CLALLAM BAY — The large landslide on state Highway 112 near Clallam Bay continues to expand, delaying the state’s ability to clear the road. And it’s still moving, according to the state Department of Transportation.
The initial slide at milepost 15.8, which was caused by rainstorms on Nov. 15, was massive, measuring about 275 feet wide and covering about 325 feet of the highway. It broke a water main and, after trucking potable water in, Clallam County Public Utility District crews created a bypass to ensure water service in Clallam Bay.
On Sunday, more debris extended the slide another 200 feet across the roadway, said Stefanie Randolph, state Department of Transportation (DOT) Olympic region communications manager in a blog post Wednesday.
“While our crews worked around the clock to reopen as many roadways as possible — pulling crews from Aberdeen and Port Orchard to help — state (Highway) 112 remains closed, and because it will require some extensive repairs, it could be a while before it fully reopens,” Randolph said.
“In short, it’s a really big slide, and still active and potentially dangerous area.”
Geologists with DOT continue to monitor the slide, but until the hillside is stable, crews are unable to safely go in and begin clearing debris and starting repairs, Randolph said.
DOT officials are working to design a safe repair plan and hire an emergency contractor.
“We don’t have a timeline yet for all of this as it’s dependent on the site stabilizing enough for crews to move in,” she said.
DOT crews have established a temporary bypass route around the slide between Clallam Bay and Sekiu for local traffic, using a private two-lane road that is limited to one-lane alternating traffic in one portion.

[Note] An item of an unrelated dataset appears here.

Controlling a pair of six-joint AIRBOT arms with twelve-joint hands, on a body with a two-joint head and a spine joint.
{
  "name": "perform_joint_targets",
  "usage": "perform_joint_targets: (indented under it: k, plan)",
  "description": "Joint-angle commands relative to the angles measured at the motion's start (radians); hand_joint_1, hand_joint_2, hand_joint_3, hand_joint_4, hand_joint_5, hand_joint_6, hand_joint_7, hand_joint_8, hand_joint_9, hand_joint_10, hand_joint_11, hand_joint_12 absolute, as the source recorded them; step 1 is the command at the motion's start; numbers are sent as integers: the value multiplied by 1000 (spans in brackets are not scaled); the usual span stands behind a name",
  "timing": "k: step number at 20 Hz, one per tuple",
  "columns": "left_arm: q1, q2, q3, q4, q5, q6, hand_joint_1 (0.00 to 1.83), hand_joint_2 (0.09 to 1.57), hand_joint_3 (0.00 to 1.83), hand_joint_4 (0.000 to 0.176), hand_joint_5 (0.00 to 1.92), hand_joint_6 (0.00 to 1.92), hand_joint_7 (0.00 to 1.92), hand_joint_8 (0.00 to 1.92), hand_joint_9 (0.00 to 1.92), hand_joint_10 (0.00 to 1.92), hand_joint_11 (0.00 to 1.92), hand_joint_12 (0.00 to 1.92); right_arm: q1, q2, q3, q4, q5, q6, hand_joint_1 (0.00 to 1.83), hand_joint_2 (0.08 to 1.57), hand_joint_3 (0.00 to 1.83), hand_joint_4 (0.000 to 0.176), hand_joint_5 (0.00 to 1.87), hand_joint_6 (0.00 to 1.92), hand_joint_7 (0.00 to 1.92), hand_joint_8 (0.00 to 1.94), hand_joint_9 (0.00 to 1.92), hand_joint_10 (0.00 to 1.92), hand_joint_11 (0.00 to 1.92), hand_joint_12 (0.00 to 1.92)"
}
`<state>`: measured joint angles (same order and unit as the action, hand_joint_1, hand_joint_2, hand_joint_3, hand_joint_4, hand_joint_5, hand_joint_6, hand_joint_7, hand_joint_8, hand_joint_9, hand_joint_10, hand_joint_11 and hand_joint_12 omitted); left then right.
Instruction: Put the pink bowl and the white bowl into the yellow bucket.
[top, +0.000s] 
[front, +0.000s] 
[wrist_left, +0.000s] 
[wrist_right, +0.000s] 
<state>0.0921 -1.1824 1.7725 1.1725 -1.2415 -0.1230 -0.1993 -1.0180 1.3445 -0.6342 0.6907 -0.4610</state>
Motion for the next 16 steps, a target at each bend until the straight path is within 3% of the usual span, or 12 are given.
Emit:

Delays are expected on the bypass road today as crews finish maintenance on that road. Signs are in the area to help drivers navigate, Rudolph said.
State Highway 112 at milepost 32 east of the intersection with state Highway 113 continues to be closed due to damage caused by the Nov. 15 storm that lowered the road 2 feet, Rudolph said.
Emergency water pipe
The emergency repair water pipe that the PUD installed near the Clallam Bay slide is still intact, allowing running water access to continue to the area, said Nicole Hartman, communications manager.
However, that pipe could be damaged if the slide continues to grow.
“So far it’s been holding,” Hartman said. “Our crews had incorporated some slack in the bypass line to account for movement, but, yes, this can impact us.
“We are currently evaluating options to better secure the bypass, and options for backup plans as well.”
The temporary bypass is built in a way to allow officials to remove it easily for crews to work on clearing the roadway.
The Clallam Bay water reservoir holds about three days of water, so if the officials do need to remove the bypass temporarily for a day at a time for repairs, there won’t be an impact on customers, Hartman said.